WHAT TO DO: Starting at the line that contains "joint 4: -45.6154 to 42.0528" and stopping after the last line, set down the listing exactly as it is. Add nothing.

COLLECTED DATA:
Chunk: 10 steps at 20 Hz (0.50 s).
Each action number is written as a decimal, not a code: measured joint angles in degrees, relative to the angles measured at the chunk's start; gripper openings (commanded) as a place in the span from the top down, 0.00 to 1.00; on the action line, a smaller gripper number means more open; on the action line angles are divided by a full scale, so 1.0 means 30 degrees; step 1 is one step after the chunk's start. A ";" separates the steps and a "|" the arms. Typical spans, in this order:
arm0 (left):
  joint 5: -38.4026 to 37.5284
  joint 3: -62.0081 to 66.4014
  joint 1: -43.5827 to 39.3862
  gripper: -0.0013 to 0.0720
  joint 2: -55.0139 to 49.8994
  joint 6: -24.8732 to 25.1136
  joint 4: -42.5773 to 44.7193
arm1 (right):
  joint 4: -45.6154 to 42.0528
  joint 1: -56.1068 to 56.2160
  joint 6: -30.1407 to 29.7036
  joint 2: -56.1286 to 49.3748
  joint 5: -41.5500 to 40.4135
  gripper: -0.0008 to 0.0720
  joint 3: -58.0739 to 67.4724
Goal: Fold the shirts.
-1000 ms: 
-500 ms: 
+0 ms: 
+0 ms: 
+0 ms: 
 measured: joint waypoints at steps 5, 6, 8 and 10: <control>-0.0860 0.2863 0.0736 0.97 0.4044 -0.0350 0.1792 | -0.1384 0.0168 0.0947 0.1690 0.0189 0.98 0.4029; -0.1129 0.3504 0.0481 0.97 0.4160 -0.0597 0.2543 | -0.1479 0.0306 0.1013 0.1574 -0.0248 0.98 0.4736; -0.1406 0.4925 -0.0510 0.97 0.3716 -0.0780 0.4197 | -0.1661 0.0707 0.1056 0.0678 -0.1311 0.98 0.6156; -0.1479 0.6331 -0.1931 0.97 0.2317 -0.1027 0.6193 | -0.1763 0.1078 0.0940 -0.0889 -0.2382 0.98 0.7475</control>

ANSWER TO THE PROBLEM:
  joint 4: -45.6154 to 42.0528
  joint 1: -56.1068 to 56.2160
  joint 6: -30.1407 to 29.7036
  joint 2: -56.1286 to 49.3748
  joint 5: -41.5500 to 40.4135
  gripper: -0.0008 to 0.0720
  joint 3: -58.0739 to 67.4724
Goal: Fold the shirts.
-1000 ms: 
-500 ms: 
+0 ms: 
+0 ms: 
+0 ms: 
 measured: joint waypoints at steps 5, 6, 8 and 10: <control>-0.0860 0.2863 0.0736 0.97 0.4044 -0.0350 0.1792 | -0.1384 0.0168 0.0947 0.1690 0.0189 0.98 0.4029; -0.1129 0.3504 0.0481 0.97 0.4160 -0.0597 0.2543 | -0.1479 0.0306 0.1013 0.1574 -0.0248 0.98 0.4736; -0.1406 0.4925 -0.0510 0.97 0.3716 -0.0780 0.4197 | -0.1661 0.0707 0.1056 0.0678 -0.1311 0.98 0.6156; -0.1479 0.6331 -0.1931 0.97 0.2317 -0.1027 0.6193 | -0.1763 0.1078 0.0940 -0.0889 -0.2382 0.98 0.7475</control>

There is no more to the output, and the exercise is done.